Kenny frowned and looked terribly tired all of a sudden. He thumbed the safety forward and handed me the gun. “You’re one frustrating motherfucker.”
I put the gun, an S&W Sigma 9mm, in the pocket of my jacket. “Thank you.” I turned my lips toward the phone. “Catch you later, honey.”
“Grab some bottled water on the way home, would you? Oh, and some half-and-half for the morning.”
“Sure. Anything else?”
Kenny rolled his eyes.
“Yeah, but I can’t remember what it is.”
“Well, call me when you think of it.”
“Cool. Love you.”
“Love you, too.”
I hung up.
“Sophie?” I said.
She looked over at me, surprised I knew her name.
“You carrying?”
“Huh?”
“A gun, Sophie. Are you carrying a gun?”
“No. I hate guns.”
“Me, too,” I said.
“But you’ve got one in your pocket.”
“That’s called irony. How strung out are you right now?”
“Oh, I’m not bad,” Sophie said.
“You look bad.”
“Who [_are _]you?”
“That’s Patrick Kenzie.” Helene lit a cigarette. “He found Amanda that time?”
Sophie hugged herself and fresh beads of sweat popped on her forehead.
“Helene?” I said.
“What?”
“I’d feel a lot better if you put that bag you’re carrying on that couch and step away from it.”
She placed the bag on the couch and came back over to Kenny’s side.
“Let’s all go in the dining room.”
We sat at the card table and Kenny fired up a cigarette while I got a closer look at Sophie. She kept running her tongue behind her upper lip, back and forth, back and forth. Her eyes rolled right to left, left to right, right to left like they were on ball bearings. It was forty-two degrees outside and she was sweating.

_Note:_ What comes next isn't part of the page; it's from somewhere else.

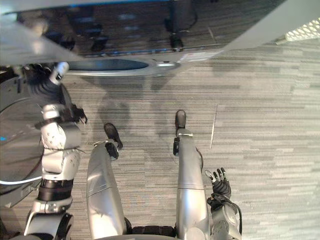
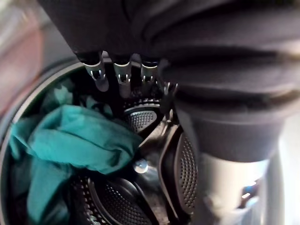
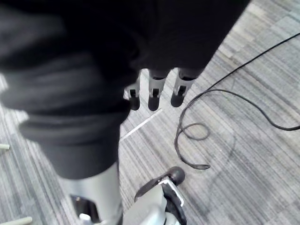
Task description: Pick up the laundry basket with both hands and put the clothes into the washing machine.
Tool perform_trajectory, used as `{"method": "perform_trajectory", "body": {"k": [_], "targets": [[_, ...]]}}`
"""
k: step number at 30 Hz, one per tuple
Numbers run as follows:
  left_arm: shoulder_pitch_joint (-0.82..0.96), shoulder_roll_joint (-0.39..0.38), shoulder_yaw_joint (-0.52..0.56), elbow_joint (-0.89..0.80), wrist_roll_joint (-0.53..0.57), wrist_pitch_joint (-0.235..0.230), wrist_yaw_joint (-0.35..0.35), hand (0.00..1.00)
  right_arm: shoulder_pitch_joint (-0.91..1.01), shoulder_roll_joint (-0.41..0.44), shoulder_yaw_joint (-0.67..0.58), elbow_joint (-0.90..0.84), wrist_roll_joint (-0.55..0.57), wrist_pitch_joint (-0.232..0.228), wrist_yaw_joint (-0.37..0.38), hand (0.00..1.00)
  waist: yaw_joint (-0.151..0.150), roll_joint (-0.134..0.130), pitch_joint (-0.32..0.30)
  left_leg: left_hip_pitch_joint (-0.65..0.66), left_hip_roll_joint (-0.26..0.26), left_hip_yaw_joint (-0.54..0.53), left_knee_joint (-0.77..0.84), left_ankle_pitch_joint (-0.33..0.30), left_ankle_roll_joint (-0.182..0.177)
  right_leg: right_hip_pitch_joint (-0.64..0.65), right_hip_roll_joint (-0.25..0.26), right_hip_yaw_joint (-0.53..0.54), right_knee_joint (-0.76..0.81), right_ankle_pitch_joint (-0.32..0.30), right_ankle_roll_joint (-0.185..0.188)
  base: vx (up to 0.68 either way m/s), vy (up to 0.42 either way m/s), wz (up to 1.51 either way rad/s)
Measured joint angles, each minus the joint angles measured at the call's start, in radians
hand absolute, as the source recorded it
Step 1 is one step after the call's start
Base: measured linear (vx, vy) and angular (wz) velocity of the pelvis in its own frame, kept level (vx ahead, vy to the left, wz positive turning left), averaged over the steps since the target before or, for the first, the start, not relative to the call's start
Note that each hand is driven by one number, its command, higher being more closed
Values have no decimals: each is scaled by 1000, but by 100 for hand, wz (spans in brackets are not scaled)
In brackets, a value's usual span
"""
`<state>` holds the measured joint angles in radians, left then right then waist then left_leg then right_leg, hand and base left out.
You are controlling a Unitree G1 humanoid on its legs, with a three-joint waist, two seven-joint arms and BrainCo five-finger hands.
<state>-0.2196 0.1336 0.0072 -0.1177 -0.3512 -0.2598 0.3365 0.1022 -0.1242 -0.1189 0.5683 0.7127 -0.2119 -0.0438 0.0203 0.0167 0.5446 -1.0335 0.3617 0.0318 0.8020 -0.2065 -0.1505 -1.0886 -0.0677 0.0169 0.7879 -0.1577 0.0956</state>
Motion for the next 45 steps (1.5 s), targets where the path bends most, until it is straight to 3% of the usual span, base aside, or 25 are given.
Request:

“I thought you were going to let this go,” Kenny said.
“You thought incorrectly.”
“She won’t pay you.”
“Who?”
“Bea.”
“Or Amanda,” Helene said. “She doesn’t come into her money for, like, another year.”
“Well, then, it’s settled,” I said. “I quit. But since we’re on the subject, where’s Amanda?”
“She went to visit her father in California,” Helene said.
“She has a father in California?” I said.
“She didn’t come out of a cereal box,” Helene said. “She had a mother and a father.”
“What’s her father’s name?”
“Like you don’t remember.”
“From a case I worked twelve years ago, Helene? No, I don’t remember.”
“Bruce Combs.”
“But his friends call him B Diddy?”
“What?”
“Never mind. Where’s Bruce live?”
“Salinas.”
“And that’s where Amanda flew into?”
“Yeah.”
“Which airport?”
“Salinas Airport.”
“Salinas doesn’t have a commercial airport. You mean she flew into either Santa Cruz or Monterey.”
“Yeah.”
“Which one?”
“Santa Cruz.”
“Yeah, they don’t have a commercial airport, either. So there goes your dumbass Salinas story, Helene.”
Kenny exhaled a chuck of cigarette smoke and looked at his watch.
“You got someplace to be?”
He shook his head.
Behind him, Sophie fidgeted and kept looking at a spot over my head. I turned, saw the clock on the wall. I caught Helene looking at it too.
“You don’t have someplace to be,” I said to Kenny.